Płacz duszy
Usłyszałam płacz duszy.
Z głębi serca dochodził
krzyk rozpaczy.
Wiara uciekła w nieznane,
a nadzieja nie przychodziła.
Obecna sytuacja przygnębia
i szkodzi.
Pragnę zobaczyć uśmiech
przyjacielski, otwarte drzwi
do nowej rzeczywistości.
Znaleźć miejsce pełne dobroci.
gdzie rozpoczniemy lepsze życie
wśród życzliwych i uczciwych ludzi.
Będziemy ufni i radośni.
Tu uwierzę, że jest dobro i szacunek.
Całą sobą potrzebuję spokoju
i normalności.
Być akceptowana i szczęśliwa
mimo niedoskonałości.
Komentarze (21)
Daleko nam do doskonałości, jaką stworzył Bóg
człowieka na swoje podobieństwo. Łez płaczu duszy nie
widać i nie słychać ale da się zauważyć w smutnych
oczach samotnego człowieka, który stracił wiarę i
nadzieję w lepsze jutro.
Pozdrawiam :)
„ Być akceptowana i szczęśliwa
mimo niedoskonałości.”
Na tym właśnie polega istota miłości.
To tak jak pewien żydek narzekał na Boga, że nigdy nie
wygrał w Lotto. W nocy Bóg do niego przemówił. Mosiek
daj mi szansę. Zagraj choć raz. A co do wiersza to
zawsze ktoś może przyjść równie dobrze jak można
samemu gdzieś się udać, co widać na przykładzie beja.
Pozdrawiam z plusem:))
Trzeba trzymać się wiary, że tak będzie, i że obecny
czas jest przełomowy. Pozdrawiam serdecznie, miłego
dnia:)
Tak, mimo tego trudnego czasu trwa nadzieja. Chcemy
wierzyć, że wkrótce zobaczymy przytulone do siebie
pary, dzieci na spacerze z rodzicami bez maseczek na
twarzach, życzliwy uśmiech przechodniów. Teraz jest
trudniej żyć, dlatego wzajemna chęć pomocy jest tak
ważna. Każdy człowiek ma niedoskonałosci i tym
bardziej potrzebuje szacunku, zrozumienia i
akceptacji.
Pozdrawiam ciepło :)
Wyznam Ci szczerze że i ja szukam i znaleźć mi się nie
udaje.
Fajny wiersz Krysiu i obyś znalazła ukojenie.
;)
Dobry wiersz, msz, niekt nie jest doskonały, a spokój,
normalność i akceptacja każdemu jest potrzebna, msz.

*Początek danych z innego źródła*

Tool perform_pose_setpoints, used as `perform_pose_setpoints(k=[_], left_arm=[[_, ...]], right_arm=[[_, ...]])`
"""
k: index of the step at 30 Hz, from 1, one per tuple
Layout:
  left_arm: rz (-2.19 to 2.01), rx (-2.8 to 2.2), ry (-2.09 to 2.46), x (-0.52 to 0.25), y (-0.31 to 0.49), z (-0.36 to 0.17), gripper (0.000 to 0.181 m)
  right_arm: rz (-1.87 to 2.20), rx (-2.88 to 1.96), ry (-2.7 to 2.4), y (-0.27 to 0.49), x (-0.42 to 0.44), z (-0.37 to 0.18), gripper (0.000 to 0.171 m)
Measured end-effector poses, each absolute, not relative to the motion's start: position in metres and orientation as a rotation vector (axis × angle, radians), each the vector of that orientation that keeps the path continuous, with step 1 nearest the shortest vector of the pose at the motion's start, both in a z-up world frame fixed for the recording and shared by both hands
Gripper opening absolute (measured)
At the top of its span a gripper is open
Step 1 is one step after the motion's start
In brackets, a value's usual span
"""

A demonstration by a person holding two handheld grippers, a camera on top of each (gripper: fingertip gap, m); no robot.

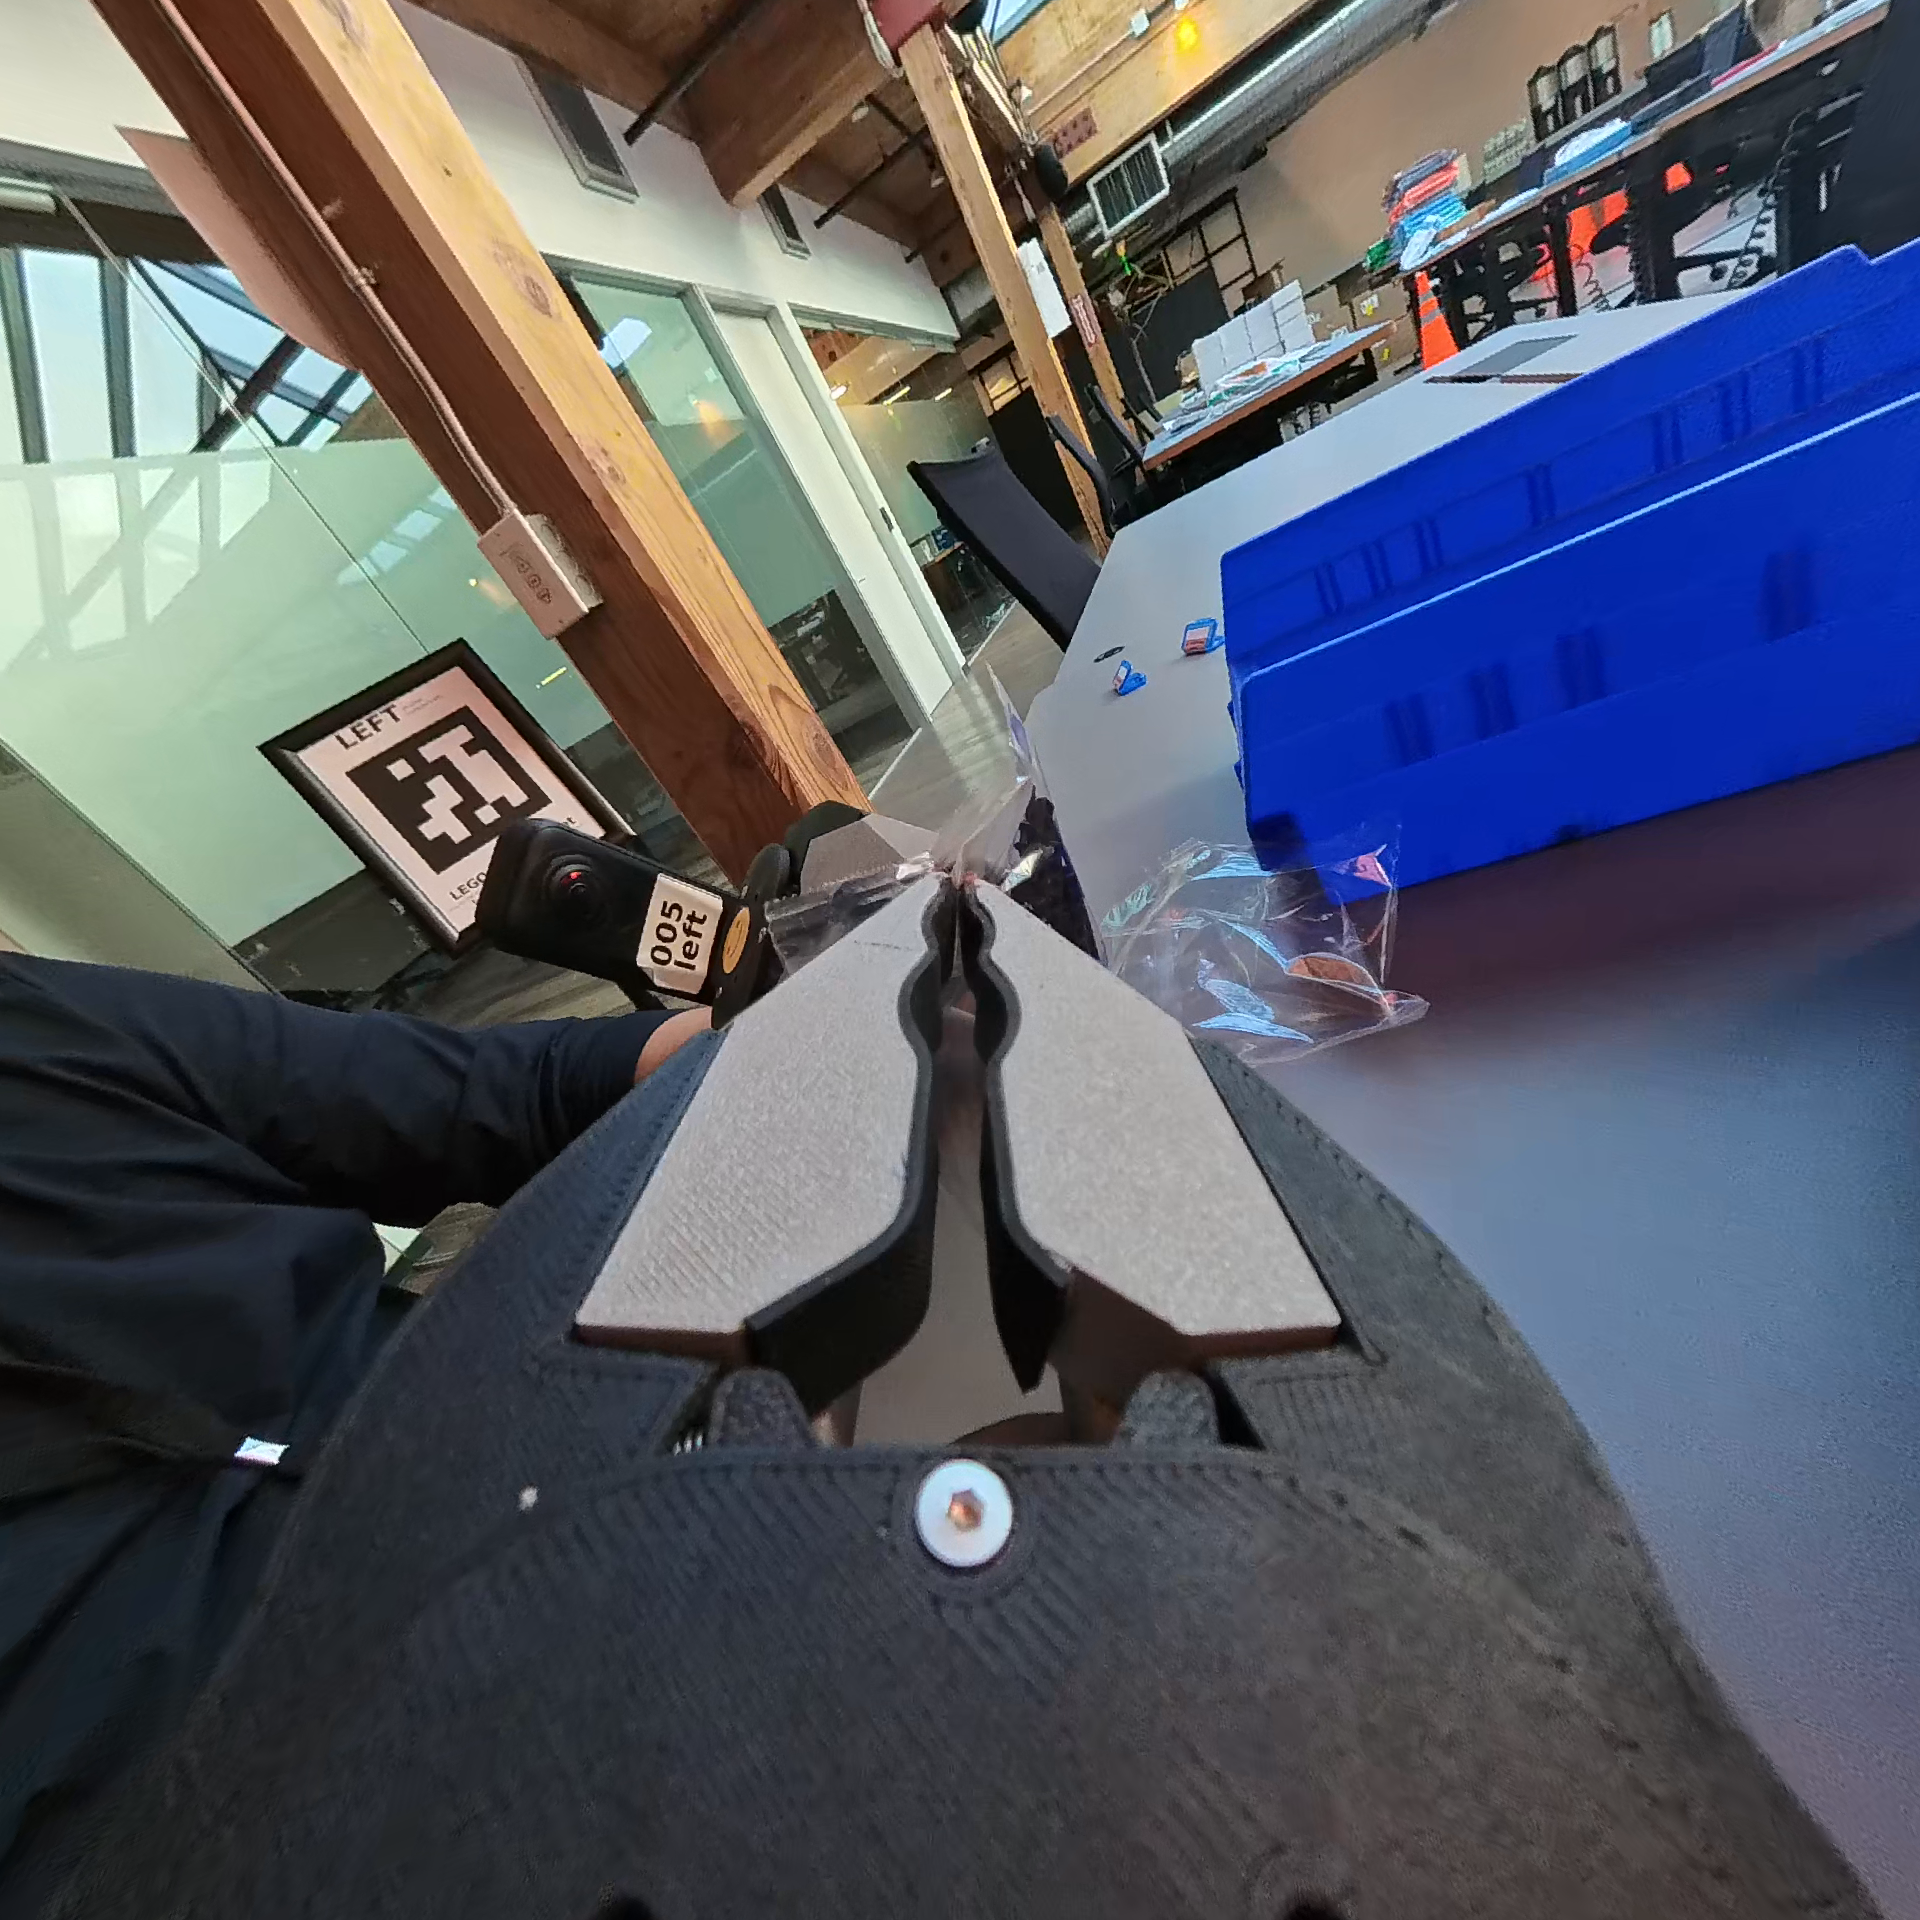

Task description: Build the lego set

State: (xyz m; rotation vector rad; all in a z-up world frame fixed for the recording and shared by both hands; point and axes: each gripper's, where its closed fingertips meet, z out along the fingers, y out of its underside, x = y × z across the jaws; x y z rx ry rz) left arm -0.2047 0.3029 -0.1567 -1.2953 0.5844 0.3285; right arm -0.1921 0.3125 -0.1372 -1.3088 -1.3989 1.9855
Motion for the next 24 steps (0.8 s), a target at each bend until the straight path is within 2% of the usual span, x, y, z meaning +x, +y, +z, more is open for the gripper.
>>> perform_pose_setpoints(k=[24], left_arm=[[0.303, -1.297, 0.547, -0.2095, 0.3024, -0.1534, 0.009]], right_arm=[[1.97, -1.289, -1.42, 0.3067, -0.1941, -0.1374, 0.0]])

Pozdrawiam serdecznie, Krysiu :)
Witaj... już nie długo nastąpią dni normalne pełne
wzajemnej sympatii...pozdrawiam serdecznie.

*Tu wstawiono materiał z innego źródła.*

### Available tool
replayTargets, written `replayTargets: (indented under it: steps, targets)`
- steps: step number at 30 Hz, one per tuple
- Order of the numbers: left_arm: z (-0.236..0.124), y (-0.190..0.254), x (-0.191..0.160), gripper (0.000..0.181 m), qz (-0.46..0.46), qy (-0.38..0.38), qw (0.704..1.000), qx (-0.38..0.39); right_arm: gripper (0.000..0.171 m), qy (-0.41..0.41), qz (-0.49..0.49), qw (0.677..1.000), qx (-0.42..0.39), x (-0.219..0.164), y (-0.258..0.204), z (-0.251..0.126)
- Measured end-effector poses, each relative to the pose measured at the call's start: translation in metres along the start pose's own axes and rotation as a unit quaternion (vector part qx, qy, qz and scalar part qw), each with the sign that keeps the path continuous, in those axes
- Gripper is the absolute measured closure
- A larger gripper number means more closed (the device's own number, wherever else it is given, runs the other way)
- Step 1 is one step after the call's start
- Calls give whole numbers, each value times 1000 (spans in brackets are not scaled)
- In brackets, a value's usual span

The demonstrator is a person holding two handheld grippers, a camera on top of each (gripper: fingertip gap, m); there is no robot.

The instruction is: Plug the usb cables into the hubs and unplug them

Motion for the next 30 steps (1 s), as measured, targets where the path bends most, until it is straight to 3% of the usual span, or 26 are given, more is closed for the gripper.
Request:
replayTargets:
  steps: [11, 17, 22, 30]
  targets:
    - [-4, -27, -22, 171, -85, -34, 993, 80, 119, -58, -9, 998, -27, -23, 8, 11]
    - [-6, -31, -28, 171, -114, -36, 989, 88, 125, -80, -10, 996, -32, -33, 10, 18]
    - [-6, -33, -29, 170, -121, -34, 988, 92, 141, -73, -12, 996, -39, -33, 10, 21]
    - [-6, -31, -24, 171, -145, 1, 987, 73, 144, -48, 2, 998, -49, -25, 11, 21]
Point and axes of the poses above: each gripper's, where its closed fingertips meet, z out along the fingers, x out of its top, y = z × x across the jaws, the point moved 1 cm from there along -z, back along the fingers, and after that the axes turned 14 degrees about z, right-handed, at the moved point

Życzliwość, empatia i uśmiech. Szacunek, zamiast
pogardy i nienawiści. Powrót do normalności, to
wszystko czego człowiek bardzo pragnie.
Pozdrawiam cieplutko, bo zimnica okrutna u mnie -
bliżej gór.
Każdy z nas ma wady i chce być akceptowany...
Pozdrawiam cieplutko:)
Oby ta normalność w końcu nastąpiła
Pozdrawiam Krysiu ciepło :)
"Być akceptowana i szczęśliwa
mimo niedoskonałości." - pozwoliłam sobie Krystynko
wszak tego samego pragnę co Ty. Zmęczona już jestem
tym wszystkim, z serca pozdrawiam :)
więc dążmy do normalności wzajemnego szacunku i
miłości ...
Witaj, Krystyno :-)
Tak jest i wszyscy tej akceptacji i miłości
potrzebujemy. I wszyscy jesteśmy niedoskonali, chociaż
niektórym wydaje się, że są perfekcyjni, krystaliczni,
no cóż... Żal mi ich...
A w rychły powrót spokoju i normalności musimy
wierzyć...
Pozdrawiam serdecznie z podobaniem :-)
Odgonić musimy wszystkie pesymistyczne myśli a wtedy
będzie lepiej :). Pozdrawiam :)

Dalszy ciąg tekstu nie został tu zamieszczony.